What is needed
Leave out all lines before the one containing "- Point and", and copy that line and all the rest below it exactly.

Stored data
/---
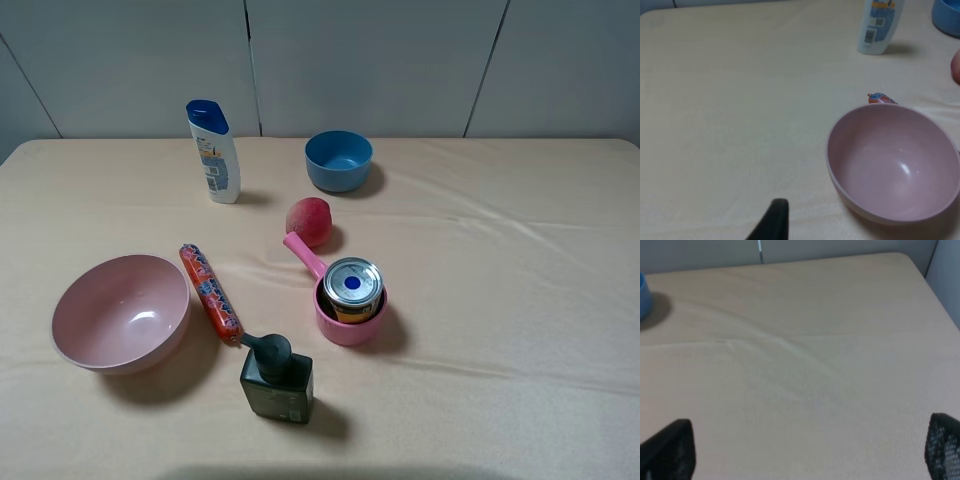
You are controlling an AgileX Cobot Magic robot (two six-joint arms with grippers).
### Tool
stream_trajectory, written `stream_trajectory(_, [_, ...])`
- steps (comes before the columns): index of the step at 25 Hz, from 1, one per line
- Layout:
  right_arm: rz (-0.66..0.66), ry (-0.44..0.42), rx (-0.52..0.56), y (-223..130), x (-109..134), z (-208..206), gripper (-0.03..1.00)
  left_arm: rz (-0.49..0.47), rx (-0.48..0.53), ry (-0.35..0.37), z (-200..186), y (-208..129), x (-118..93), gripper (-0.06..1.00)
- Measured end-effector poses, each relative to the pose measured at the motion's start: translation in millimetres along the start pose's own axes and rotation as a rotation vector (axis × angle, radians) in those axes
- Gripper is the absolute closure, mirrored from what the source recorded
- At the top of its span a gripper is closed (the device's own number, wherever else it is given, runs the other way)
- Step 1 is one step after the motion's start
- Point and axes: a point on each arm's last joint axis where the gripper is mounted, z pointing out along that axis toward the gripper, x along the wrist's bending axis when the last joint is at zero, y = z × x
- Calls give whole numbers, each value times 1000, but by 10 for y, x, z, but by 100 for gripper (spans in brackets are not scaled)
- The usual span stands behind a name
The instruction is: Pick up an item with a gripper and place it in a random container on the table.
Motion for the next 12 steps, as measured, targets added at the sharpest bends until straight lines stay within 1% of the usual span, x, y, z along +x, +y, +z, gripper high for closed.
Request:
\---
Solution to this exercise
- Point and axes: a point on each arm's last joint axis where the gripper is mounted, z pointing out along that axis toward the gripper, x along the wrist's bending axis when the last joint is at zero, y = z × x
- Calls give whole numbers, each value times 1000, but by 10 for y, x, z, but by 100 for gripper (spans in brackets are not scaled)
- The usual span stands behind a name
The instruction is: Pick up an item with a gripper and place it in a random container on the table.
Motion for the next 12 steps, as measured, targets added at the sharpest bends until straight lines stay within 1% of the usual span, x, y, z along +x, +y, +z, gripper high for closed.
Request:

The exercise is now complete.